Finite-Temperature Properties of Three-Dimensional Classical Chiral Helimagnets

TL;DR

This study investigates the finite-temperature behavior of three-dimensional chiral helimagnets using mean-field theory and Monte Carlo simulations, providing insights into magnetic properties and parameter estimation for specific materials.

Contribution

It combines mean-field and Monte Carlo methods to analyze chiral helimagnets, improving quantitative accuracy by including spin correlations and clarifying the applicability of continuum models.

Findings

Magnetization curves align qualitatively with experiments.

Including spin correlations enhances quantitative results.

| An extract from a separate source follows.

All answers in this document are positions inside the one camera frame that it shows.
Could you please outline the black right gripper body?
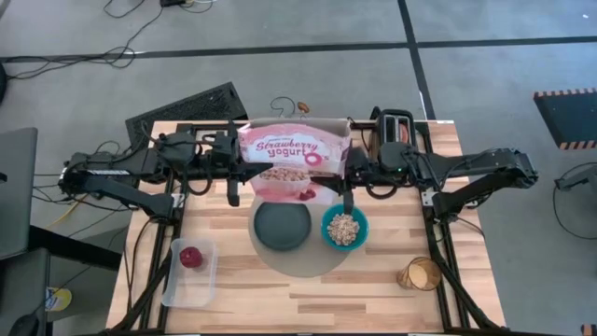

Estimated interaction parameters for CrNb3S6 support a layered spin coupling picture.

Abstract

A three-dimensional chiral helimagnet is analyzed using a mean-field (MF) analysis and a classical Monte Carlo (MC) simulation at finite temperatures. We consider a Hamiltonian containing Heisenberg exchange and uni-axial Dzyaloshinskii-Moriya interactions on a simple cubic lattice. Magnetization curves calculated by the MF theory are qualitatively consistent with those observed in experiments. A comparison between lattice and continuum models clarifies the region where the continuum approximation can be applied. By combining the MF theory with the classical MC method, it is also clarified that results are quantitatively much improved by including spin correlations in the layer perpendicular to the helical axis. On the basis of our simple model, interaction parameters in $CrNb_3S_6$ are estimated. These values of exchange interactions justify a physical picture that the spins are strongly coupled in the two-dimensional layer and are weakly interacted with those in the helical chain.